Eames: The Architect & The Painter (2011/First Run DVD) + Most Valuable Players (2010/Virgil DVD)
Picture: C+ Sound: C+ Extras: B-/C+ Documentaries: B/C+
Here are
two documentaries on the arts and how they play in our lives.
Jason
Cohn and Bill Jersey examine the work of Charles and Ray Eames in Eames: The Architect & The Painter
(2011) which traces their story back to Charles Eames co-creating a new kind of
chair that won an award, though he could not actually produce it. Ray is not his brother, but the woman who
would become his wife and creative partner for four innovative, groundbreaking,
landmark decades as they reinvented furniture, art, graphics, modernist design,
film and post-WWII Americana in ways as important as Andy Warhol’s interpretations
of them and was made permanent even more so when they started to work for big
corporations like IBM.
James
Franco narrates the 84 impressive (and not long enough) minutes of this long
overdue documentary look at the team that reinvented America and whose
influence is still with us today and will be for good. The makers also tell us about the people,
interview their friends, go to many locations, have secured the use of
priceless film footage and it is a must-see doc as much as Helvetica (reviewed on Blu-ray elsewhere on this site) is about a
dynamic era past, yet still with us.
Extras
include seven additional clips including Cranbrook,
Pilgrimage, What Do You Do For Fun?, L.A. Unrestrained, Scripts, Rat Driving
and Charles’ Uniform. I wish there were
more extras too.
Then we
have Matthew D. Kallis’ Most Valuable
Players (2010) about a group of high schools in and around Lehigh, Pennsylvania
that have their own awards show called The Freddie Awards that celebrate acting
in plays held by the various classes, sometimes doing the same musical. It is interesting, has some good moments, but
is more of a surface, let-the-camera run work (much like the recent documentary
on A Chorus Line) that simply does
not delve deeply enough into what is going on, who the people we see are or how
much they really know or understand what they are doing.
Though
the participants obviously are serious about this, it becomes no surprise as
this starts to drag that they finish a musical number and the director points
out that they look bored and do not believe anything they are doing. Why?

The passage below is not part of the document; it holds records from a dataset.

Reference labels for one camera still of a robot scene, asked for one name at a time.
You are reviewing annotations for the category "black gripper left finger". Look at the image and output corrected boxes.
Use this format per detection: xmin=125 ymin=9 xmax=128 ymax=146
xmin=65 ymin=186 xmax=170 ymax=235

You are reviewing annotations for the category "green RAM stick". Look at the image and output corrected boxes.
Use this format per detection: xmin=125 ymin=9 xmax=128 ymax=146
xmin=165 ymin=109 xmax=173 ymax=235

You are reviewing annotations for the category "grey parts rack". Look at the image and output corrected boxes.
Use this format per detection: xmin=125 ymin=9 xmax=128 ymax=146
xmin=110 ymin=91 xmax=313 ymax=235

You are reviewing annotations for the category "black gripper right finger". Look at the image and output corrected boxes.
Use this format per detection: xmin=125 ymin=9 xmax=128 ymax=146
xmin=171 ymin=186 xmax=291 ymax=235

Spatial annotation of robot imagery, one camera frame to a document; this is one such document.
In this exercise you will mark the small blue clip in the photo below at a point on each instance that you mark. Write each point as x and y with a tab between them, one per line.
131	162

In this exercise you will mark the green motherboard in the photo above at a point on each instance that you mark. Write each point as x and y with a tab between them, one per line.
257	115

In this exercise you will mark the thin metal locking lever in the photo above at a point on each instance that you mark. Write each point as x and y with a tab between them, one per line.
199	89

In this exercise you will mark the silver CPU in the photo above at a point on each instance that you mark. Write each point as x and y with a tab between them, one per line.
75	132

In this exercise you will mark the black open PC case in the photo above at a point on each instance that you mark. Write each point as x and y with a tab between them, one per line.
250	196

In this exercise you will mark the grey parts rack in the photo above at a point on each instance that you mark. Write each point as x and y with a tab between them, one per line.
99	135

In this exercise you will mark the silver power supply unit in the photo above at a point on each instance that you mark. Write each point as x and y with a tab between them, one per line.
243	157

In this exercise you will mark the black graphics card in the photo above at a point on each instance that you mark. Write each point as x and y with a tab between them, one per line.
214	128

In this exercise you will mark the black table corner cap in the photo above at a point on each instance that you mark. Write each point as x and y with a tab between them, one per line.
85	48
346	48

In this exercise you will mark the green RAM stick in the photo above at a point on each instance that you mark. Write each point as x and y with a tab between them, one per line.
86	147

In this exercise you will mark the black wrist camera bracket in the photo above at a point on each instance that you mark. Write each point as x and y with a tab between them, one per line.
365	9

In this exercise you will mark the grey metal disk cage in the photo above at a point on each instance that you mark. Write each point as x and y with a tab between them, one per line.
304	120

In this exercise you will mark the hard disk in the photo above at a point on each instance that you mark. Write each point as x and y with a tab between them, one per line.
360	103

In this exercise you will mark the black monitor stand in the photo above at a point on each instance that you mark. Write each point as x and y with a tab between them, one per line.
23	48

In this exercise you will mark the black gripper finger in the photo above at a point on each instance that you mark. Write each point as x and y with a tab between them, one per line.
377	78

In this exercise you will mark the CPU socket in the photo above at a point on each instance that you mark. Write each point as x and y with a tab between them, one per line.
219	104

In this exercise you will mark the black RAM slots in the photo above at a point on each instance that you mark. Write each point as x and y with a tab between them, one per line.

Because just performing this material and having fun doing it is not
sufficient in bringing it to life and there is a lack of excitement and energy
that holds back all the performances throughout with few exceptions. There is talent, but nothing and no one stuck
with me. I never said to myself that
anyone of these teens could be a star in the making, which makes watching this
so odd. Theater and musical fans will
find more in this than most, but something is missing here.
Extras
include a feature length audio commentary track by the makers, 12 additional
clips, a trailer and an outtake reel.
The
anamorphically enhanced 1.78 X 1 image on both are shot on video sources,
likely HD, but also add some archival low def video and Eames adds plenty of 35mm, 16mm, Super 8mm and 8mm archival film
footage. The results are about
even. The lossy Dolby Digital 5.1 on
Valuable is barely better than the Dolby 2.0 Stereo mix and did not pay off on
the music moments like it could have, while the lossy Dolby 2.0 Stereo mix on Eames has its share of monophonic
archival audio, both again on par with each other.